Just about every week I get invited to join something called an “affiliate program,” in which I am supposed to promote someone else's book or program to "my list” in exchange for a percentage of sales. Usually the people who reach out to me are aligned with the work I do, and many of their offerings are probably wonderful. I would like to explain why I always decline these invitations. I hope I can do that without being self-righteous, because it really is a personal choice and not a prescription.
I just got one of those invitations this week, from a person I really respect. I could see the marketing genius in the affiliate program, which came complete with multiple sample emails, tweets, images, etc., along with the very real possibility of making thousands or tens of thousands of dollars if I did it. But even though I agree with every sentence of those promotional materials, the whole thing just feels inauthentic to me.
I don't see you as my "list" nor will I ever send you an email that I'm (albeit indirectly) being paid to send you. I want you to be able to trust that whatever I write to you, it is from my heart. .
I am not saying that anyone who does affiliate programs or other internet marketing is being inauthentic. And I am certainly not saying it is wrong to seek to earn money from providing wonderful material on line. I am speaking in large part about perception -- the experience of being incessantly marketed to, even if it by sincere people who truly believe in their product.

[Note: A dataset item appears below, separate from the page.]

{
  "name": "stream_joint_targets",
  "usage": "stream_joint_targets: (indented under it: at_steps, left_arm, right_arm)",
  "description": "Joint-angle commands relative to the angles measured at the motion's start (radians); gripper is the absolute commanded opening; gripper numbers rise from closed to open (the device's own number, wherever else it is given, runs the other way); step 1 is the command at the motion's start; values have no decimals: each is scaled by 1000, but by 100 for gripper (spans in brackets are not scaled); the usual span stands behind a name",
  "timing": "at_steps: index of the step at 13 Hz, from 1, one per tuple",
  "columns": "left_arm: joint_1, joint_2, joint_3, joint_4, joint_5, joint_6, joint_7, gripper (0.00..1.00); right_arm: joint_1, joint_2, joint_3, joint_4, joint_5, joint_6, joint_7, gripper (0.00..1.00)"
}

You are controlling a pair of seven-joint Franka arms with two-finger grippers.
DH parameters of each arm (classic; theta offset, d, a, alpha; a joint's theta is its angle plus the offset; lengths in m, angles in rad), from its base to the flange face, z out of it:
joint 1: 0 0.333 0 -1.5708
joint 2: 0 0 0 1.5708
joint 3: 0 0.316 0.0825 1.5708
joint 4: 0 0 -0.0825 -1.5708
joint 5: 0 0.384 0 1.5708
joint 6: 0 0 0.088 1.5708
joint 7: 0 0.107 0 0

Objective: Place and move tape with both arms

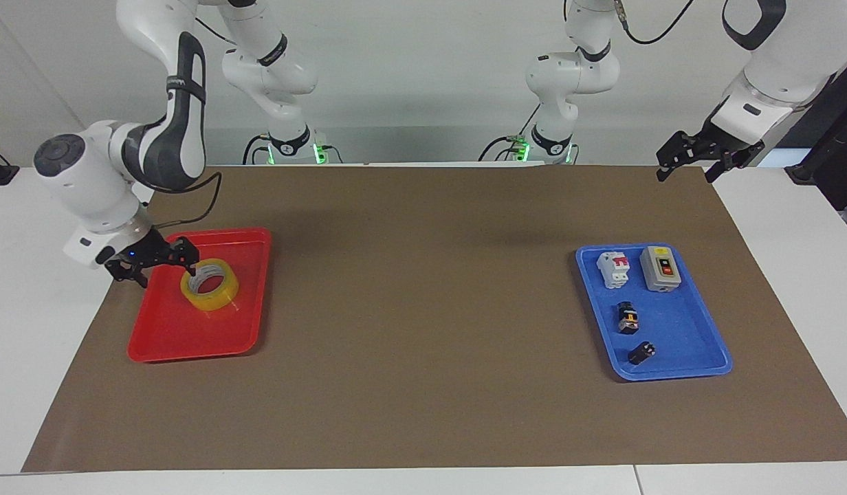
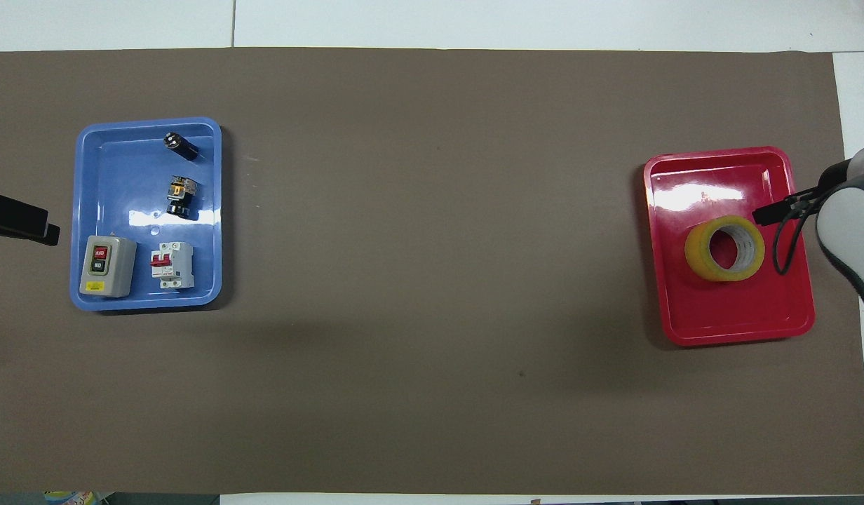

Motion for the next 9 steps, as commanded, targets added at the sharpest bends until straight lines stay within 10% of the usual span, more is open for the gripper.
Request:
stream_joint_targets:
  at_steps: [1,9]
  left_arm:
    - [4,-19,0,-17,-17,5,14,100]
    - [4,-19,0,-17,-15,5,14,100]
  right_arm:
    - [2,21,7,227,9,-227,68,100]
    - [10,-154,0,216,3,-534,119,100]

This may be a result of my own wounding around money, but I usually feel a wash of cynicism when I get marketed to too much. I suspect -- justifiably or not -- that the purpose is the money and not the message. I want to avoid triggering that cynicism in others. I want there to be no doubt that the purpose is to deliver the content.
Furthermore, I know what would happen in the long run if I started using this list for marketing (even marketing my own programs). You would do the same thing I do to most of the newsletters that I somehow get onto. You would cease opening them. That would suck, because then fewer of you would read the letters I really care about, such as the recent one In a Rhino, Everything. If you haven’t read it yet please do. It is the whole reason I’m doing this. THAT is what I am serving. THAT is the practical reason why I don’t use my “list” for marketing. Good Lord, you are not my list. You are thousands of individual humans who have put a little bit of trust in me. Other lists may be different – with some you might expect marketing and not be offended by it at all. But this one isn’t like that. I won’t introduce you to a program, book, or product unless I’m so jazzed about it that I do it without being requested. That way you know my enthusiasm is real.
There are standard ways in this blogging "industry" to monetize one's audience and I don't like any of them. Sometimes I have a moment of wondering if I’m crazy, or the subject of “scarcity mentality,” watching others with a similar following making six or seven figures. A cynical inner voice says that’s just the way of the world, the aggressive get ahead and if I want my work to be more widely known I have to make some distasteful compromises. But I know there is another way, the way of the gift. Some of you are voluntarily paying a small monthly subscription to this blog and the associated podcast. You aren’t doing it for “premium content” or any other self-interested incentive. It is totally uncoerced. It affirms a basic trust I have in the unforced generosity of the universe. And it strengthens my commitment not to treat anyone here as mere members of a list.